Thanks for mentioning this important aspect which I agree very much with, only to fail to put it down into words here.

jonpa added a comment.Sep 15 2022, 8:13 AM

Do you have a sense of what (in practice) is causing the dead operations to get emitted? Can they practically be handled upstream? Such a thing would be a win for all the upstream cost models and would reduce compile time.

I wonder if a version of your pass working as an "assertion" could shake out some obvious missed optimizations or other bugs that cause extraneous instructions to get emitted.

If there are well known things that are impractical to handle (for one reason or another) then something like this would make sense to me.

I did another round today of trying to understand the causes here while building SPEC on SystemZ. The patch applied as it is removes ~22k instructions.

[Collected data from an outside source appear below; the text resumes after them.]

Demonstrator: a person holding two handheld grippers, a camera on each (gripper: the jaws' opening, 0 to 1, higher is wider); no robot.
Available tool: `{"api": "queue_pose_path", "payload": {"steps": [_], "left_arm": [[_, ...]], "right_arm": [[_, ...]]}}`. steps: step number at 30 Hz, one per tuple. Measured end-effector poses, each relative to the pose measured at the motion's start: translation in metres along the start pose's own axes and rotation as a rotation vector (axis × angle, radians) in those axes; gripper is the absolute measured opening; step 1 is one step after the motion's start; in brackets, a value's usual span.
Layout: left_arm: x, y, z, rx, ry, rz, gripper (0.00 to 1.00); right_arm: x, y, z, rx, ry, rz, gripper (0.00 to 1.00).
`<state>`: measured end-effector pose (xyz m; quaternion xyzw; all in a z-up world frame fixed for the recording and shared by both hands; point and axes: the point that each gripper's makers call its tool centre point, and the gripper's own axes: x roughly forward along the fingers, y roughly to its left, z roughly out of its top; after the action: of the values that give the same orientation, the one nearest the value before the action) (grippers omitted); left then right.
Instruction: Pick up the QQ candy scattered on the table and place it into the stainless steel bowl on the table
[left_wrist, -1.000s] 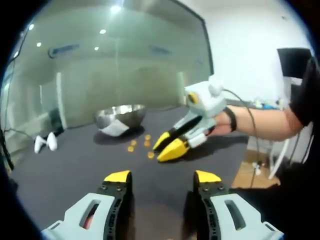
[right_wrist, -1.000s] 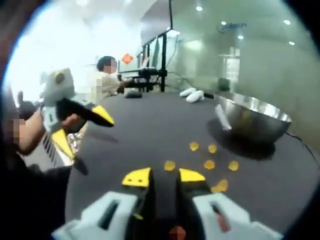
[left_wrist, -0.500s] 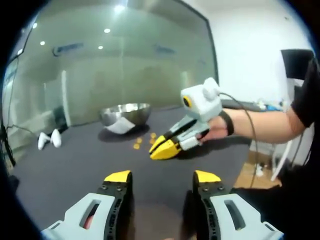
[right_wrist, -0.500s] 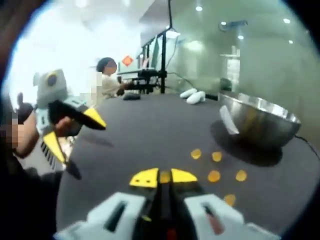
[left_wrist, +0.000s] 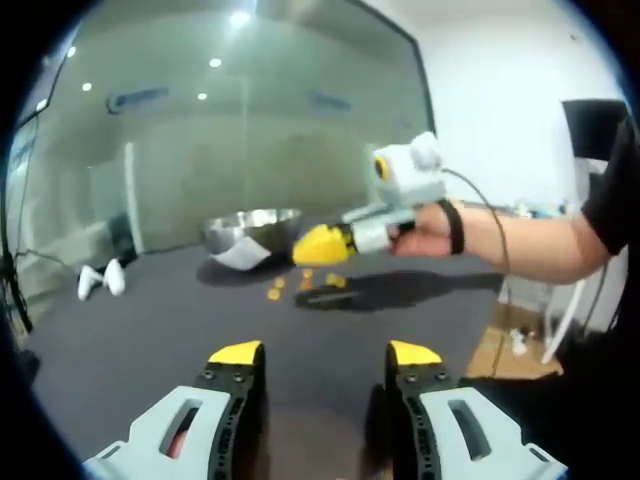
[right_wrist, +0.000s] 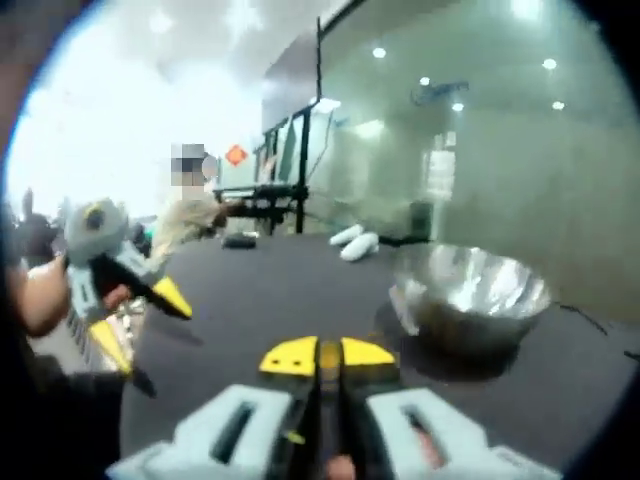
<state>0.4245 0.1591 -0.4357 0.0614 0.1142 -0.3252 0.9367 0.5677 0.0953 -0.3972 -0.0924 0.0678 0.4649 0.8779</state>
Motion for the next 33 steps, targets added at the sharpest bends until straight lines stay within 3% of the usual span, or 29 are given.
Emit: {"api": "queue_pose_path", "payload": {"steps": [2,4,6,7,9,11,13,15,20,21,24,30,33], "left_arm": [[-0.001,-0.001,0.0,0.003,0.001,-0.002,0.49],[-0.001,-0.001,0.0,0.005,0.001,0.0,0.49],[-0.001,-0.001,-0.001,0.0,0.0,0.003,0.49],[-0.001,-0.002,-0.002,-0.002,0.003,0.004,0.49],[0.0,-0.002,-0.004,-0.001,0.008,0.005,0.49],[0.001,-0.004,-0.004,-0.002,0.009,0.0,0.49],[0.001,-0.005,-0.003,0.002,0.005,-0.006,0.49],[0.0,-0.005,-0.002,0.001,0.002,-0.006,0.49],[0.0,-0.005,-0.005,-0.013,0.006,-0.006,0.49],[0.0,-0.006,-0.005,-0.01,0.008,-0.01,0.49],[0.0,-0.006,-0.006,-0.008,0.013,-0.01,0.49],[0.001,-0.007,-0.006,-0.006,0.011,-0.011,0.48],[0.002,-0.01,-0.007,-0.007,0.013,-0.018,0.48]], "right_arm": [[-0.001,-0.026,0.014,0.039,-0.022,-0.062,0.08],[-0.009,-0.062,0.036,0.115,-0.117,-0.207,0.08],[-0.012,-0.078,0.049,0.207,-0.167,-0.233,0.08],[-0.011,-0.093,0.052,0.215,-0.171,-0.273,0.08],[-0.007,-0.109,0.054,0.141,-0.137,-0.339,0.08],[0.006,-0.119,0.053,0.137,-0.116,-0.332,0.08],[0.015,-0.114,0.048,0.094,-0.076,-0.31,0.08],[0.023,-0.118,0.052,0.064,-0.078,-0.308,0.08],[0.028,-0.128,0.06,0.103,-0.089,-0.306,0.09],[0.029,-0.13,0.061,0.112,-0.09,-0.311,0.11],[0.029,-0.125,0.062,0.126,-0.099,-0.299,0.29],[0.02,-0.115,0.052,0.145,-0.084,-0.299,0.26],[0.015,-0.119,0.053,0.101,-0.09,-0.323,0.24]]}}
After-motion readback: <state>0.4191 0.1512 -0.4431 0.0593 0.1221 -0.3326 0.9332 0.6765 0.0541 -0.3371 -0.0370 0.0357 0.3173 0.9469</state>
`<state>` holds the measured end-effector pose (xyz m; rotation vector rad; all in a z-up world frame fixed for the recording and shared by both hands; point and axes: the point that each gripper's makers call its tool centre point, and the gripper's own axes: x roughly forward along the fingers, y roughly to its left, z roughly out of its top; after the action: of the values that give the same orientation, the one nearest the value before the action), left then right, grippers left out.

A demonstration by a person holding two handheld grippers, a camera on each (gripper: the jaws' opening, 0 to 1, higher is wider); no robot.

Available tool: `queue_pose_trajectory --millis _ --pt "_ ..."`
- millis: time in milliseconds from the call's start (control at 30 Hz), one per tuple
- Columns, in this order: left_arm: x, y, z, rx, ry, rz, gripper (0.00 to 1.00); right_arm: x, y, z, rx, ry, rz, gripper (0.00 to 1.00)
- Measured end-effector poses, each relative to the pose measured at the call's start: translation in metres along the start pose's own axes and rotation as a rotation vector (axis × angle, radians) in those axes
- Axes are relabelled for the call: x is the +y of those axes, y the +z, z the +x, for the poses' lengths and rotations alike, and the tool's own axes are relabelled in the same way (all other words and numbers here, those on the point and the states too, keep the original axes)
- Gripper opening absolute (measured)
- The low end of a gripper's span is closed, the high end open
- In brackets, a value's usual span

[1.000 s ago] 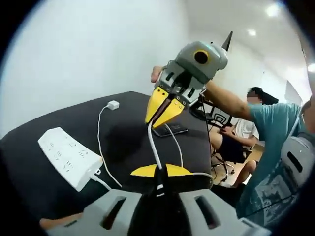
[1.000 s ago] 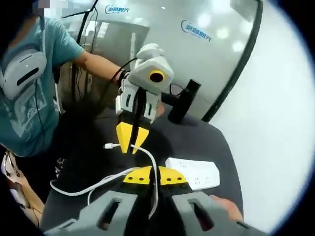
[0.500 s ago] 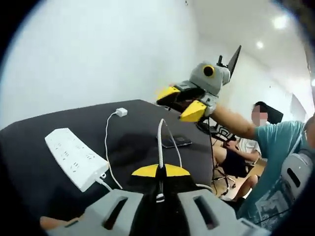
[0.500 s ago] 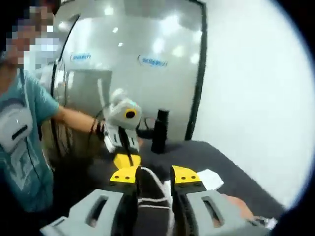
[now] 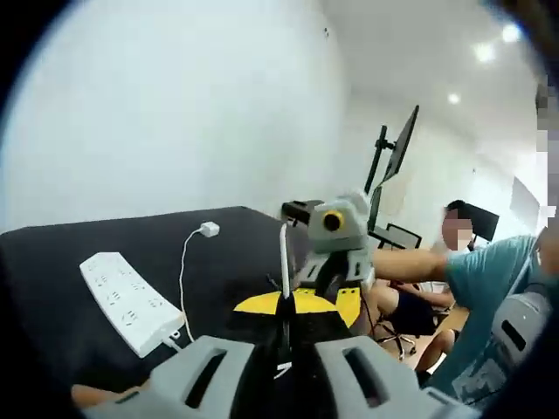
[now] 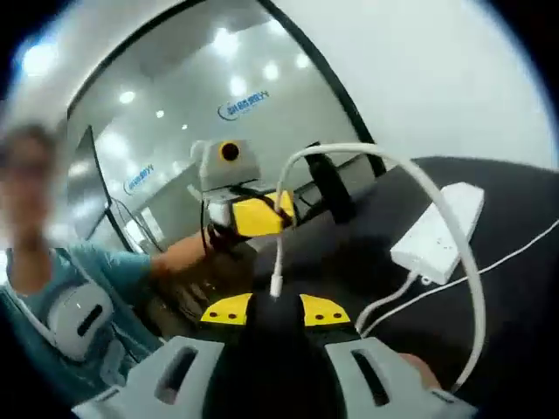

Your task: Connect the charging cable to the phone, plug the charger into the socket, and turn on the power strip switch to charge the phone.

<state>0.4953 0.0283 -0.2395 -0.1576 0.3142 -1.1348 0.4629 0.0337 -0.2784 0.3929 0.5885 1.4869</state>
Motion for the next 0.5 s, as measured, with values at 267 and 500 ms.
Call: queue_pose_trajectory --millis 267,500 --pt "-0.002 0.007 -0.005 -0.062 -0.001 -0.034 0.00 0.001 0.001 0.019 0.029 0.005 0.008 0.16" --pt "-0.009 0.001 -0.002 -0.067 -0.014 -0.037 0.00 0.009 -0.004 0.025 0.017 0.011 0.007 0.06"
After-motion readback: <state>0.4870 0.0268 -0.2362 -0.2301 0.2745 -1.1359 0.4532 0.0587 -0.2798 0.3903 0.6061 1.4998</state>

I could see that rematerialization was the cause in some cases so I rebuilt the comparison without it. In the next comparison I in addition also disabled the register coalescer. These disablings were done both on main and the patch when comparing in each step:

  • main <> patch: ~22k instructions less
  • main <> patch, while disabling all rematerialization in the backend (returning false in isTriviallyReMaterializable()): ~15k instructions less
  • main <> patch, while disabling all rematerialization in the backend, and also disabling register coalescing (-join-intervals=false): ~8k instructions less

The register coalescer seems to play a role here as it can take two unrelated but identical immediate loads and make them define the same virtual register. This causes them to end up in the same physreg, and in some cases then the second one can be removed. This looks kind of similar to the results of rematerialization (having two smaller live-ranges instead of one).

For the remaining 8k instruction it seems that many of these are instructions present after isel already. Prior to isel it is an operand of an instruction, e.g. a call operand, and then (in some contexts) target decides to load it into a register. Then there are also on SystemZ the already mentioned duplicated address offsets loads into registers, emitted post-RA, which is different.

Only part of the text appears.